#### [WHAT IS NEEDED]
Where the word "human" shows up in the entries below, please copy the whole line.

(Records contained in a dataset)
########################################
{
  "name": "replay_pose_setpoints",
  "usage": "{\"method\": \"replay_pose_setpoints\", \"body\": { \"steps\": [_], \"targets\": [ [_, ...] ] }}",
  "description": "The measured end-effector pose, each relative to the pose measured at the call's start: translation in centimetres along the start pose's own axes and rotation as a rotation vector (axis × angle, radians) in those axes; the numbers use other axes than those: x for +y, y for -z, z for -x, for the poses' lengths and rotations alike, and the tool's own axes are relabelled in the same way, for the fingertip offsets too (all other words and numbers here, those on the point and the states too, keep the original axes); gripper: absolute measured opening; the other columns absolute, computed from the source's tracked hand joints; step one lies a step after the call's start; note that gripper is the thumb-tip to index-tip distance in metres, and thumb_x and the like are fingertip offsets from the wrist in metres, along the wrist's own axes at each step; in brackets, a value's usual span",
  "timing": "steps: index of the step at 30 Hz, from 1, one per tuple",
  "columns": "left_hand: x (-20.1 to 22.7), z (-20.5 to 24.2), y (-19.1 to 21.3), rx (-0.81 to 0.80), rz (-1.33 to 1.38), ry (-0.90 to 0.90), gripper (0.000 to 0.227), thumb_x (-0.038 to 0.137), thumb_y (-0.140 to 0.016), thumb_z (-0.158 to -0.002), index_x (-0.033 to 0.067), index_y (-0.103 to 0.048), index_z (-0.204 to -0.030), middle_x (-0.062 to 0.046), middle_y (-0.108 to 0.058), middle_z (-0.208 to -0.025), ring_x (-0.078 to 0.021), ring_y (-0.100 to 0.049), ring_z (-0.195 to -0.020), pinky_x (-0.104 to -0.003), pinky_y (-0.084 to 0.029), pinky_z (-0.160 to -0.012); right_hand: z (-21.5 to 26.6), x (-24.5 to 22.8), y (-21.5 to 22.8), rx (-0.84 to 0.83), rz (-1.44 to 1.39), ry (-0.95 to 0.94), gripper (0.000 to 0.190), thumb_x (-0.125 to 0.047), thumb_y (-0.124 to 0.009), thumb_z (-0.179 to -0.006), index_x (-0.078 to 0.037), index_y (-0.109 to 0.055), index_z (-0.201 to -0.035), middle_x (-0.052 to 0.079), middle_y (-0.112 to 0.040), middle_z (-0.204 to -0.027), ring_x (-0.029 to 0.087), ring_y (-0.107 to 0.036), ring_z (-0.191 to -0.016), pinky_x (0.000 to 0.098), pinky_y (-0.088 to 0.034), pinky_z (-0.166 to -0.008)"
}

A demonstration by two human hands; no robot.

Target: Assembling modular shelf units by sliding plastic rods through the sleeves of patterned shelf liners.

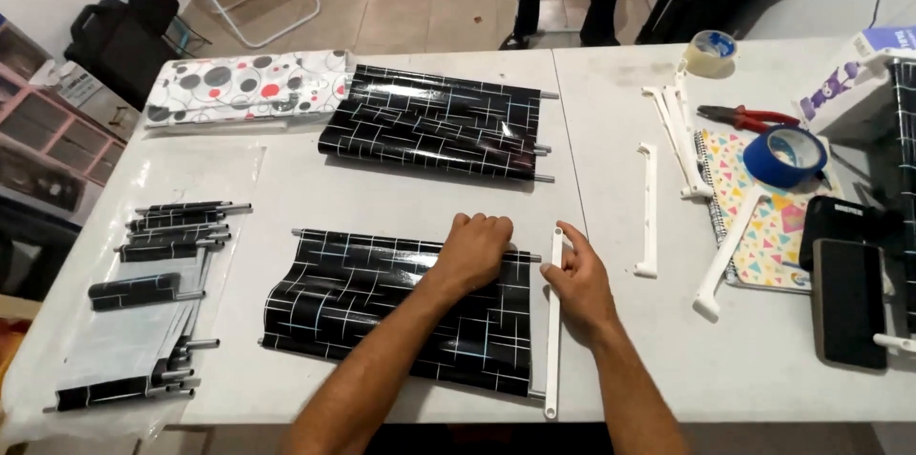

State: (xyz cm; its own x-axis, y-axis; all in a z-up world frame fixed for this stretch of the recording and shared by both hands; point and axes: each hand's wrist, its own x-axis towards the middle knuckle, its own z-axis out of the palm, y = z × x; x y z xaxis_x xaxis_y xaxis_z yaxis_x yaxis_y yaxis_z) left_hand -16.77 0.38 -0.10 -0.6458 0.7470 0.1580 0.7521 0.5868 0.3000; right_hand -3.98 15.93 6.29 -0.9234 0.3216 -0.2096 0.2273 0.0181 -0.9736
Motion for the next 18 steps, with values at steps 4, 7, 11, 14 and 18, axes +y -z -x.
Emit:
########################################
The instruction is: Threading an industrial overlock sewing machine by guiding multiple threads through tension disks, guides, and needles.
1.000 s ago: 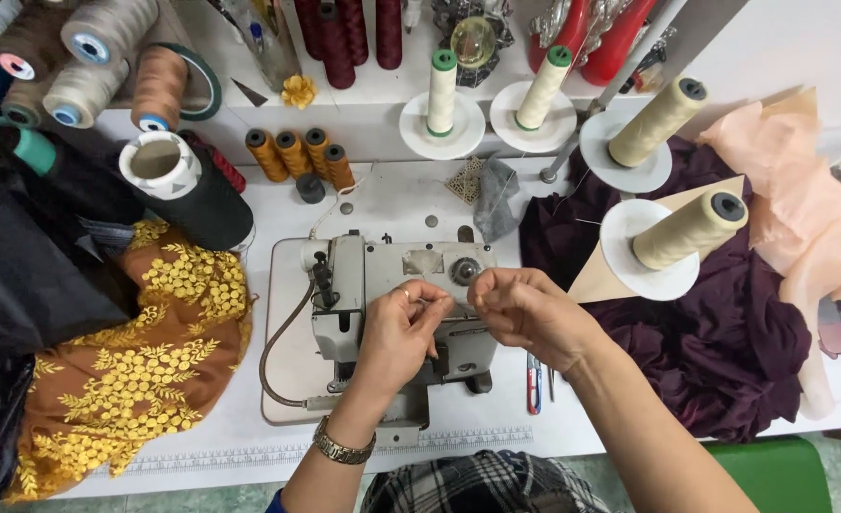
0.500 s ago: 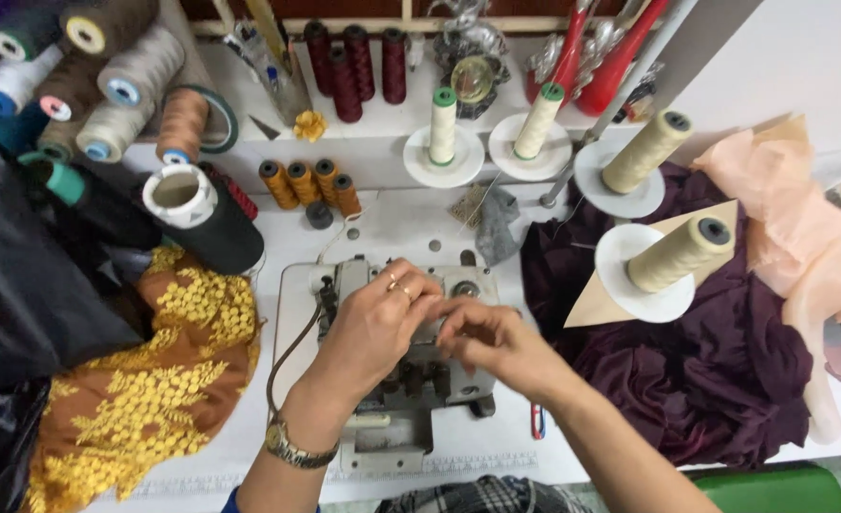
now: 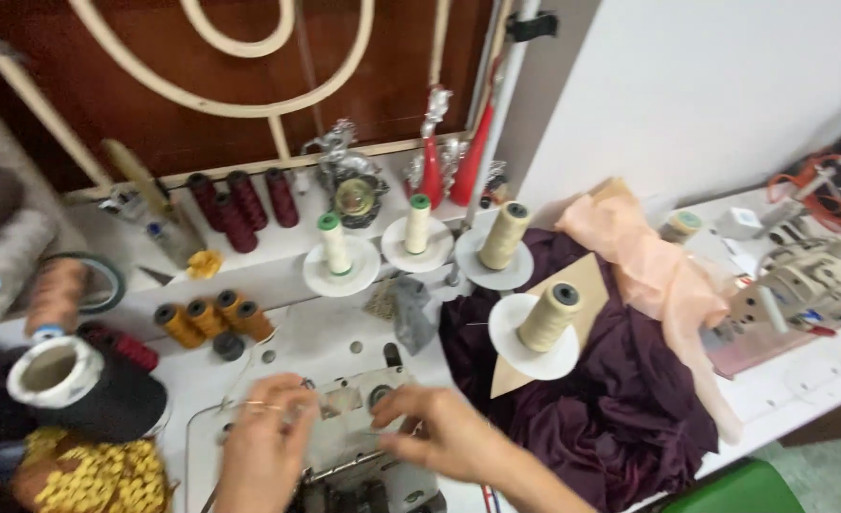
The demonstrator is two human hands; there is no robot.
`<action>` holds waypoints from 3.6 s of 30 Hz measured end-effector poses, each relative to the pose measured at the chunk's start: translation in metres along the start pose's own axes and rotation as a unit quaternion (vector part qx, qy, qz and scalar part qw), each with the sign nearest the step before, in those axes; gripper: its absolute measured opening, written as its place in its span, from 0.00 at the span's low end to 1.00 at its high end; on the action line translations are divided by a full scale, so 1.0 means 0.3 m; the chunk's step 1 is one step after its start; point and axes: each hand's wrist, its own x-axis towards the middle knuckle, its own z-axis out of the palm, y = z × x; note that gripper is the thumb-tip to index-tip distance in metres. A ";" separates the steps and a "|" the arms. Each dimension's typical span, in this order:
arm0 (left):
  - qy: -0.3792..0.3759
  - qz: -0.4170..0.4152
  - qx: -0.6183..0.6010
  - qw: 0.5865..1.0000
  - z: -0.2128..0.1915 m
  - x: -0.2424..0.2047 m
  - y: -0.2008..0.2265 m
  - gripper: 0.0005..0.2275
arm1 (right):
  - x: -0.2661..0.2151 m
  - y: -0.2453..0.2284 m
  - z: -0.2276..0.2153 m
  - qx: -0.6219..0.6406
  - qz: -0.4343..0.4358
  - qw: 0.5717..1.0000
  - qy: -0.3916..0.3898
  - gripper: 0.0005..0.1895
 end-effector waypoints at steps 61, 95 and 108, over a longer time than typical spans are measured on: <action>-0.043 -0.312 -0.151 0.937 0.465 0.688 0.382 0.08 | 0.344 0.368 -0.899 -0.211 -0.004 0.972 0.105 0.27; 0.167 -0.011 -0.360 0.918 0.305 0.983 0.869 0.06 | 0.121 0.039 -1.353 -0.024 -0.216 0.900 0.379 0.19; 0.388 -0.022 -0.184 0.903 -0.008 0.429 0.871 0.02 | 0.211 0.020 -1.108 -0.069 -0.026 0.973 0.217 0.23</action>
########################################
#### [ANSWER SPACE]
A demonstration by two human hands; no robot.
The demonstrator is two human hands; there is no robot.

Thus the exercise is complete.